> **Exercise objective**
Search the entries for the word "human" and pull out each line that has it.
--- The records ---
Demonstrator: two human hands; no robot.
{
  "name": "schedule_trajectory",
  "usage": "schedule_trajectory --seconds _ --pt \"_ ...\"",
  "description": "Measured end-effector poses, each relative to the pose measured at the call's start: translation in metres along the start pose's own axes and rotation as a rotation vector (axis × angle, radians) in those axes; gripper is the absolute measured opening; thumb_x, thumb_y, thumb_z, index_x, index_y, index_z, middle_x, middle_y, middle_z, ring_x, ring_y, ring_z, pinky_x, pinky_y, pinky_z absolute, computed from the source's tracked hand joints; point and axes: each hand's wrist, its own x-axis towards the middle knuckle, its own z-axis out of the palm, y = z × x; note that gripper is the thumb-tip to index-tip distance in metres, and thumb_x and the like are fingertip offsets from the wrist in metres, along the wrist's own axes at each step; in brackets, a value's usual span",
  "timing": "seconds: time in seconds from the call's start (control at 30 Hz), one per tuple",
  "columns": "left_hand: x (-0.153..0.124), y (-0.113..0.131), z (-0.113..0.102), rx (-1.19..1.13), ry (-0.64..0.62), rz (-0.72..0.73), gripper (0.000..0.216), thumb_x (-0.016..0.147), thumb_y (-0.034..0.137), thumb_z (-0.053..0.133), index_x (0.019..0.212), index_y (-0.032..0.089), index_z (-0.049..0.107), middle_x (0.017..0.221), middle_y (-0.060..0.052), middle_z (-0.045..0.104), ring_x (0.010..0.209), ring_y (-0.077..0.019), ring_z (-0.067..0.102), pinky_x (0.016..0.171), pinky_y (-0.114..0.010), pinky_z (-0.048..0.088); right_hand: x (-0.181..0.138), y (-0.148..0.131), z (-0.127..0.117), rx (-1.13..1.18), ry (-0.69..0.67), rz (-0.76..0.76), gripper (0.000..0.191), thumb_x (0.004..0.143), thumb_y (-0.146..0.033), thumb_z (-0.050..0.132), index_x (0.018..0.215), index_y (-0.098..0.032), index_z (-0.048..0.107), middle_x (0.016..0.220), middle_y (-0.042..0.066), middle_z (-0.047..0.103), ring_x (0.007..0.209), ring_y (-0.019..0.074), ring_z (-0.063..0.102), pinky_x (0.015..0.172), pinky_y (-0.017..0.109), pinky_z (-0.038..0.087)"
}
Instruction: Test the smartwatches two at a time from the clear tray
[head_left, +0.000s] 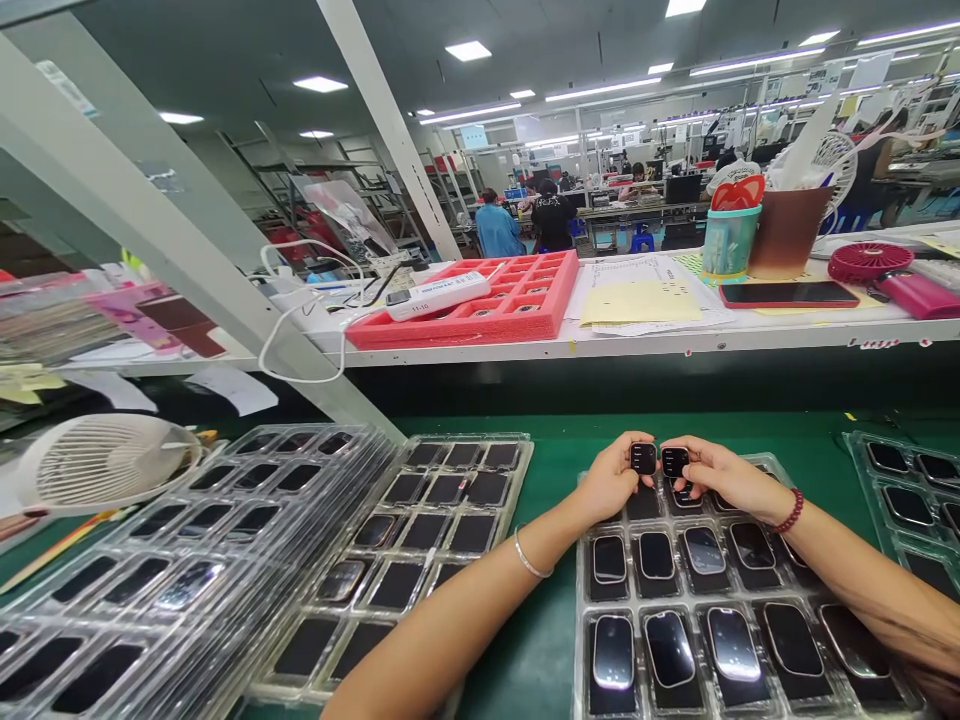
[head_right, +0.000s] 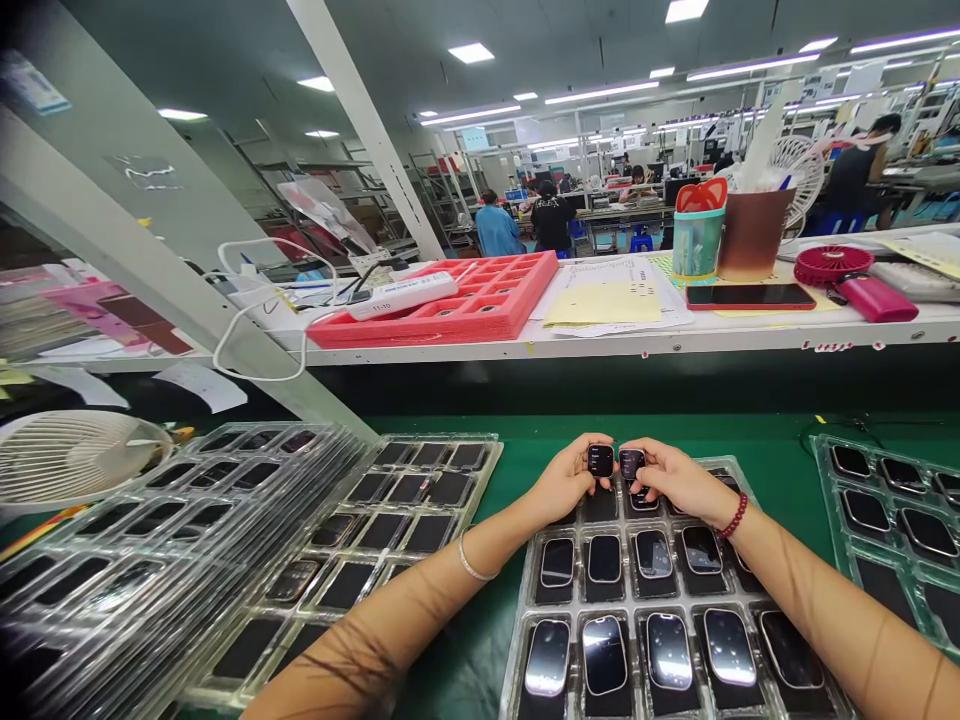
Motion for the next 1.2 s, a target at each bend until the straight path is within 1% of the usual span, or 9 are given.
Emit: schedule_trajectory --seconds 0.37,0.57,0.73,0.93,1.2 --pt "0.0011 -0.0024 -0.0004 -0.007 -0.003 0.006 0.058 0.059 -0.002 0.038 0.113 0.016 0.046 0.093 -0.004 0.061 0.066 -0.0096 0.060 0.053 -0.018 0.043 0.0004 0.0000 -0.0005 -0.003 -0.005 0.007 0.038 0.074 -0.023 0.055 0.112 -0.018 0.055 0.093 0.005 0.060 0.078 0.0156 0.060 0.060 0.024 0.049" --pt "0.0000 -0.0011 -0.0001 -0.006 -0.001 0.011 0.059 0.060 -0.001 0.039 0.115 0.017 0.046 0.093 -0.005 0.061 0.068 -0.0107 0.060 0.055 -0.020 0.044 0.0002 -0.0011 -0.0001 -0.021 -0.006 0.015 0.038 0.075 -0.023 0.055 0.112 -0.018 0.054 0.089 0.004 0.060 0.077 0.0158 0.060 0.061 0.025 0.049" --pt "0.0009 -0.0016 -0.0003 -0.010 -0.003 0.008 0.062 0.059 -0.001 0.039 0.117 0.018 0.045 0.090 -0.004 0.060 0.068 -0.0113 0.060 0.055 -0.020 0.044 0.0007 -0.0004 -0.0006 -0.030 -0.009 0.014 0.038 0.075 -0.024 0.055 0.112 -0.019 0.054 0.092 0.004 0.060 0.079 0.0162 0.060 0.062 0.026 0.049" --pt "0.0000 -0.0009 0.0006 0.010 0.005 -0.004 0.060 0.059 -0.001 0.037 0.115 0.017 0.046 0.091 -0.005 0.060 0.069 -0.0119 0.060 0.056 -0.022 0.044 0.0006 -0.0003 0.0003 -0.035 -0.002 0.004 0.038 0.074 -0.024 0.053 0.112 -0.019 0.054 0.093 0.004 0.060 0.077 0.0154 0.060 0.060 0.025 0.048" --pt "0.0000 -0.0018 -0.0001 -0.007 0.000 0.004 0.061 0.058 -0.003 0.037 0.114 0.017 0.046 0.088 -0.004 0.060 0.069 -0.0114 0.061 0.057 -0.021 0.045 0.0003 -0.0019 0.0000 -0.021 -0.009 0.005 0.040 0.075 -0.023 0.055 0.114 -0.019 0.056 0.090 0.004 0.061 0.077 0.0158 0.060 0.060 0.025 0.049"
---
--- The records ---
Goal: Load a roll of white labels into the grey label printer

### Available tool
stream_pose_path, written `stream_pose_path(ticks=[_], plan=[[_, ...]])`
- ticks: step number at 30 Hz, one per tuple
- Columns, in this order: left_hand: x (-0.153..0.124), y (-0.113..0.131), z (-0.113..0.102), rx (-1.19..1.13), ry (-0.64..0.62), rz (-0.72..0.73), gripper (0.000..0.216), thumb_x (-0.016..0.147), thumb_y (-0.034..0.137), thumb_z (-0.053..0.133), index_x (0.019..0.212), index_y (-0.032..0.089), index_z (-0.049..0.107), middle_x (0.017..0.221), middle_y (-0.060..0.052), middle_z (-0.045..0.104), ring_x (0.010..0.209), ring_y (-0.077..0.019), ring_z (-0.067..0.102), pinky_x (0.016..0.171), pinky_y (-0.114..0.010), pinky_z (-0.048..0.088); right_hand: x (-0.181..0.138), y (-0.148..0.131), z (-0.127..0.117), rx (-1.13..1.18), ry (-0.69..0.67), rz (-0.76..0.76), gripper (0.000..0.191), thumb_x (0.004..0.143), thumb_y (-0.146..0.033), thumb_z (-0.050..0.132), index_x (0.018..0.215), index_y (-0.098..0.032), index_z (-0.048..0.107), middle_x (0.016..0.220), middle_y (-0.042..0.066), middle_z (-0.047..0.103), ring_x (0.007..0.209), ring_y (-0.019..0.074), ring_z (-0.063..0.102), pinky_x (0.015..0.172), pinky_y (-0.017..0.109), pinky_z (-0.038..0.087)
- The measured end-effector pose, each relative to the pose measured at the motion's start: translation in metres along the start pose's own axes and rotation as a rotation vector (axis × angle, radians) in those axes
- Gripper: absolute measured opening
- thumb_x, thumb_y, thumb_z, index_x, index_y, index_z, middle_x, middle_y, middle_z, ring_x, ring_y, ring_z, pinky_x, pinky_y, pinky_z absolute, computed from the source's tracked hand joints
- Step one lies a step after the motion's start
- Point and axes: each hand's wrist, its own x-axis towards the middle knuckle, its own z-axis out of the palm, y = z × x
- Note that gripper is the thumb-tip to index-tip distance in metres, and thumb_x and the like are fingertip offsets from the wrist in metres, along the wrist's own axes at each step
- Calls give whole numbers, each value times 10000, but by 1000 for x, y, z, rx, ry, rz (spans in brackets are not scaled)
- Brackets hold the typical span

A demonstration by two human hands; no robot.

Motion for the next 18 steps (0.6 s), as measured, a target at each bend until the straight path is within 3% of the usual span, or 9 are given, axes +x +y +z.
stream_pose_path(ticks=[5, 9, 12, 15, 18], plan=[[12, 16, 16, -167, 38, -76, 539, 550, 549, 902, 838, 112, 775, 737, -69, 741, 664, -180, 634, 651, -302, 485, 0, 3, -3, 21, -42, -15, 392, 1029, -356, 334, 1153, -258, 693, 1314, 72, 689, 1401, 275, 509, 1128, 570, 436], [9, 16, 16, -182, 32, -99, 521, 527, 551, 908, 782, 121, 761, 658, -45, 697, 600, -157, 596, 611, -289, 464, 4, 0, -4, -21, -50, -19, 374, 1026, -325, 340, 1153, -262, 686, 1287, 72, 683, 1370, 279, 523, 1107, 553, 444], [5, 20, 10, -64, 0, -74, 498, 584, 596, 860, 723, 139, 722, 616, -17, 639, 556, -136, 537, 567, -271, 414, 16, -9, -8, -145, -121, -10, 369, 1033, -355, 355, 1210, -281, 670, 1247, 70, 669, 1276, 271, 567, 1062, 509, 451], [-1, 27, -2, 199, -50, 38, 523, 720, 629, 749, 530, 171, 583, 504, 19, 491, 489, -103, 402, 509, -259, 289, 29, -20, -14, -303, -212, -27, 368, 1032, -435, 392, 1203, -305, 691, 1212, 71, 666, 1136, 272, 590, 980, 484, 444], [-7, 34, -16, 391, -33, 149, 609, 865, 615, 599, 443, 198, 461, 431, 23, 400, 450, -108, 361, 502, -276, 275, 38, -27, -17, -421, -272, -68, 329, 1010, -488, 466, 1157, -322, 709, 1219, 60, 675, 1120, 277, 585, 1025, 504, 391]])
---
> **Your solution**
Demonstrator: two human hands; no robot.
A demonstration by two human hands; no robot.

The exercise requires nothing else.